- _WORK ITEM_: Return each of the entries below precisely, with no pictures in the result.
PROVIDED ENTRIES section start
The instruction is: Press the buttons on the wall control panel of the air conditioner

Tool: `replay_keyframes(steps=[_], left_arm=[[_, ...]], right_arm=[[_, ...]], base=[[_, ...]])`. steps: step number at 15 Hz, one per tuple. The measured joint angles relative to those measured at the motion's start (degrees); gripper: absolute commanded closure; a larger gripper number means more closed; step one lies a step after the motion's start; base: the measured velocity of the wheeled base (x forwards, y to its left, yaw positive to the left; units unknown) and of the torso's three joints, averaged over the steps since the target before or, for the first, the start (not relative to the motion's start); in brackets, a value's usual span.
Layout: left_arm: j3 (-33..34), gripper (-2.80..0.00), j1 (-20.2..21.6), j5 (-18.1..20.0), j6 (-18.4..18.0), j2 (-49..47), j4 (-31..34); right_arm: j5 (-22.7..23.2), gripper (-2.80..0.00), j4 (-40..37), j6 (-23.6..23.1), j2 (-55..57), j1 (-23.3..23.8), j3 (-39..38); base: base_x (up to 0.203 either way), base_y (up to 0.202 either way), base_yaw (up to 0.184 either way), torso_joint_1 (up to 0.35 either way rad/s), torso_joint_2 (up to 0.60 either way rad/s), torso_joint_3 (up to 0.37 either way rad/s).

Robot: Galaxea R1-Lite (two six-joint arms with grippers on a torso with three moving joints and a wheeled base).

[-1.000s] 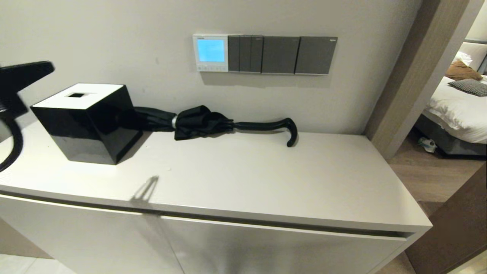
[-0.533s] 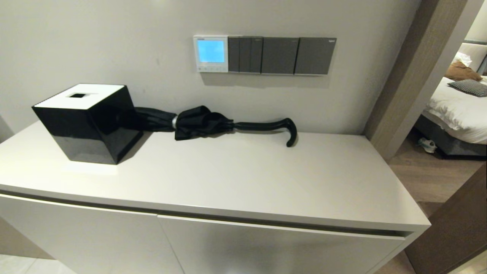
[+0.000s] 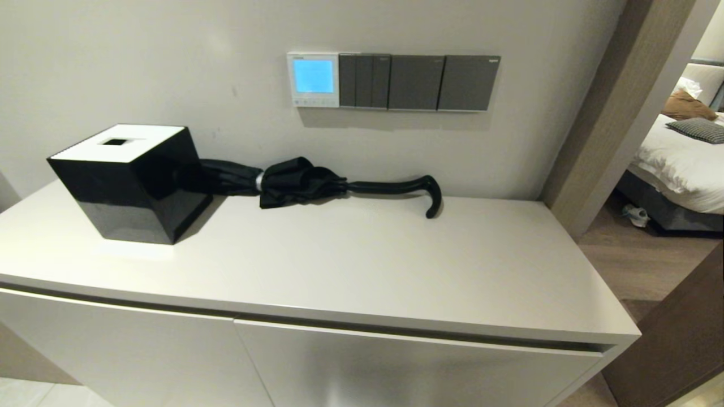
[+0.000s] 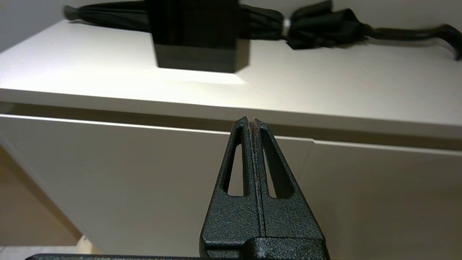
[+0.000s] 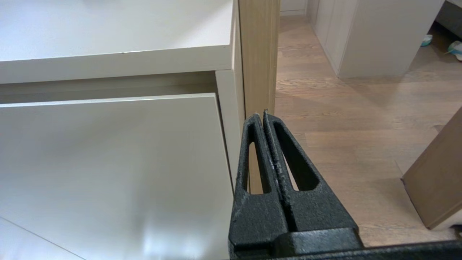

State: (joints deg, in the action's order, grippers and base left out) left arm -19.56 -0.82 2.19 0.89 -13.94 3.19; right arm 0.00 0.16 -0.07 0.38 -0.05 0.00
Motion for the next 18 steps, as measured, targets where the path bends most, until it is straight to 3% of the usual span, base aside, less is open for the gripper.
replay_keyframes(steps=[3,8,12,15,18], left_arm=[[3.6,0.00,1.5,1.3,-0.6,3.6,1.9],[12.5,0.00,1.5,-3.9,-4.7,12.3,2.6],[16.1,0.00,1.4,-5.2,-4.8,13.8,-1.9],[18.8,0.00,1.4,-7.7,-6.4,13.9,-9.5],[19.5,0.00,1.4,-7.1,-8.1,14.0,-9.3]], right_arm=[[0.0,0.00,0.0,0.0,0.0,0.0,0.0],[0.0,0.00,0.0,0.0,0.0,0.0,0.0],[0.0,0.00,0.0,0.0,0.0,0.0,0.0],[0.0,0.00,0.0,0.0,0.0,0.0,0.0],[0.0,0.00,0.0,0.0,0.0,0.0,0.0]], base=[[0.000,0.000,0.000,0.000,0.00,0.000],[0.000,0.000,0.000,0.000,0.00,0.000],[0.000,0.000,0.000,0.000,0.00,0.000],[0.000,0.000,0.000,0.000,0.00,0.000],[0.000,0.000,0.000,0.000,0.00,0.000]])
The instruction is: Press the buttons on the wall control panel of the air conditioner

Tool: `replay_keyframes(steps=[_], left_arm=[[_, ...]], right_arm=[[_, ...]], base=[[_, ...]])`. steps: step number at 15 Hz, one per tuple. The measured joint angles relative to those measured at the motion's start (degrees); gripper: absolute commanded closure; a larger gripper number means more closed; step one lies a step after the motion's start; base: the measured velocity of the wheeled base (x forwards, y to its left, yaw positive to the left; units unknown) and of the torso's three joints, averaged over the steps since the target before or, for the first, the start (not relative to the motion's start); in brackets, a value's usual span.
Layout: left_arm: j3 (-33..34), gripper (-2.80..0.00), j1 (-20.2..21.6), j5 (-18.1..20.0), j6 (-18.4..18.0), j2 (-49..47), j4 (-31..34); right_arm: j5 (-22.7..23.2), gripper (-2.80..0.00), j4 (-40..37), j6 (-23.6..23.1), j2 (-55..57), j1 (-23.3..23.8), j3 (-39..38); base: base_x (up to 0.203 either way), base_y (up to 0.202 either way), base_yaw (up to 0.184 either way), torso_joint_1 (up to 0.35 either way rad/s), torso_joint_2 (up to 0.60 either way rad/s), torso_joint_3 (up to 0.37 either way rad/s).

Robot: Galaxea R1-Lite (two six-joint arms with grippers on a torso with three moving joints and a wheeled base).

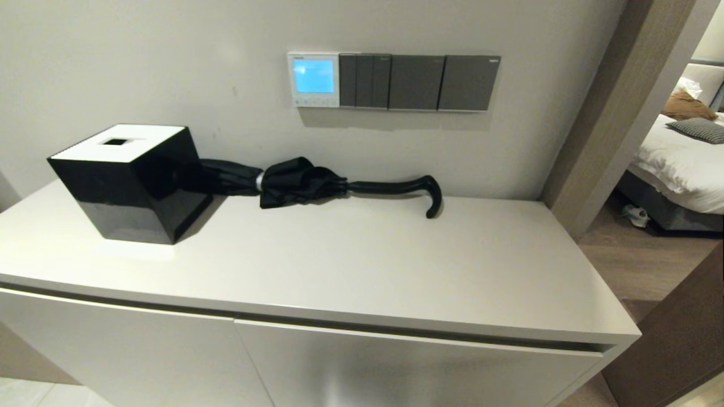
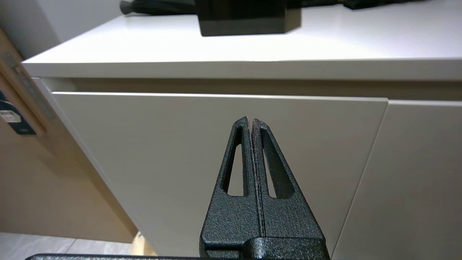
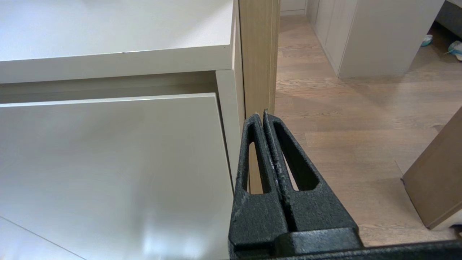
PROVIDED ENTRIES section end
- _SOLUTION TO THIS PROBLEM_:
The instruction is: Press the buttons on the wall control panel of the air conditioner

Tool: `replay_keyframes(steps=[_], left_arm=[[_, ...]], right_arm=[[_, ...]], base=[[_, ...]])`. steps: step number at 15 Hz, one per tuple. The measured joint angles relative to those measured at the motion's start (degrees); gripper: absolute commanded closure; a larger gripper number means more closed; step one lies a step after the motion's start; base: the measured velocity of the wheeled base (x forwards, y to its left, yaw positive to the left; units unknown) and of the torso's three joints, averaged over the steps since the target before or, for the first, the start (not relative to the motion's start); in brackets, a value's usual span.
Layout: left_arm: j3 (-33..34), gripper (-2.80..0.00), j1 (-20.2..21.6), j5 (-18.1..20.0), j6 (-18.4..18.0), j2 (-49..47), j4 (-31..34); right_arm: j5 (-22.7..23.2), gripper (-2.80..0.00), j4 (-40..37), j6 (-23.6..23.1), j2 (-55..57), j1 (-23.3..23.8), j3 (-39..38); base: base_x (up to 0.203 either way), base_y (up to 0.202 either way), base_yaw (up to 0.184 either way), torso_joint_1 (up to 0.35 either way rad/s), torso_joint_2 (up to 0.60 either way rad/s), torso_joint_3 (up to 0.37 either way rad/s).

Robot: Galaxea R1-Lite (two six-joint arms with grippers on a torso with three moving joints and a wheeled base).

[-1.000s] 
[-0.533s] 
[+0.000s] 
[+0.000s] 
[+0.000s] 

State: (joints deg, in the action's order, grippers and base left out) left arm -19.56 -0.82 2.19 0.89 -13.94 3.19; right arm 0.00 0.16 -0.07 0.38 -0.05 0.00
Motion for the next 18 steps, as measured, targets where the path bends most, until it is straight to 3% of the usual span, base aside, less is open for the gripper.
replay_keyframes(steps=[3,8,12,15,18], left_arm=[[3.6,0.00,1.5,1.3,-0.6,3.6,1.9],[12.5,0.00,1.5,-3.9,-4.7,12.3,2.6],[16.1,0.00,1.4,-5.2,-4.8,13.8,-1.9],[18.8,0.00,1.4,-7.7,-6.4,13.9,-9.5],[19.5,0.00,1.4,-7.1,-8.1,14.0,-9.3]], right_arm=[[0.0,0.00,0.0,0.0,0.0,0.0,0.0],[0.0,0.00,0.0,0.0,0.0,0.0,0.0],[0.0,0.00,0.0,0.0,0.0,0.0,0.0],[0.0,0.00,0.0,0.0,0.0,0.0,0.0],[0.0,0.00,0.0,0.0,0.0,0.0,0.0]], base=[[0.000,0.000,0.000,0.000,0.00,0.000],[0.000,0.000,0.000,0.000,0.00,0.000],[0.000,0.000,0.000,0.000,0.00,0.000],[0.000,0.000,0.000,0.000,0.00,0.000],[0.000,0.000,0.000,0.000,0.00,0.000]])
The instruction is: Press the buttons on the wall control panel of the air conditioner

Tool: `replay_keyframes(steps=[_], left_arm=[[_, ...]], right_arm=[[_, ...]], base=[[_, ...]])`. steps: step number at 15 Hz, one per tuple. The measured joint angles relative to those measured at the motion's start (degrees); gripper: absolute commanded closure; a larger gripper number means more closed; step one lies a step after the motion's start; base: the measured velocity of the wheeled base (x forwards, y to its left, yaw positive to the left; units unknown) and of the torso's three joints, averaged over the steps since the target before or, for the first, the start (not relative to the motion's start); in brackets, a value's usual span.
Layout: left_arm: j3 (-33..34), gripper (-2.80..0.00), j1 (-20.2..21.6), j5 (-18.1..20.0), j6 (-18.4..18.0), j2 (-49..47), j4 (-31..34); right_arm: j5 (-22.7..23.2), gripper (-2.80..0.00), j4 (-40..37), j6 (-23.6..23.1), j2 (-55..57), j1 (-23.3..23.8), j3 (-39..38); base: base_x (up to 0.203 either way), base_y (up to 0.202 either way), base_yaw (up to 0.184 either way), torso_joint_1 (up to 0.35 either way rad/s), torso_joint_2 (up to 0.60 either way rad/s), torso_joint_3 (up to 0.37 either way rad/s).

Robot: Galaxea R1-Lite (two six-joint arms with grippers on a torso with three moving joints and a wheeled base).

This exercise has been answered in full.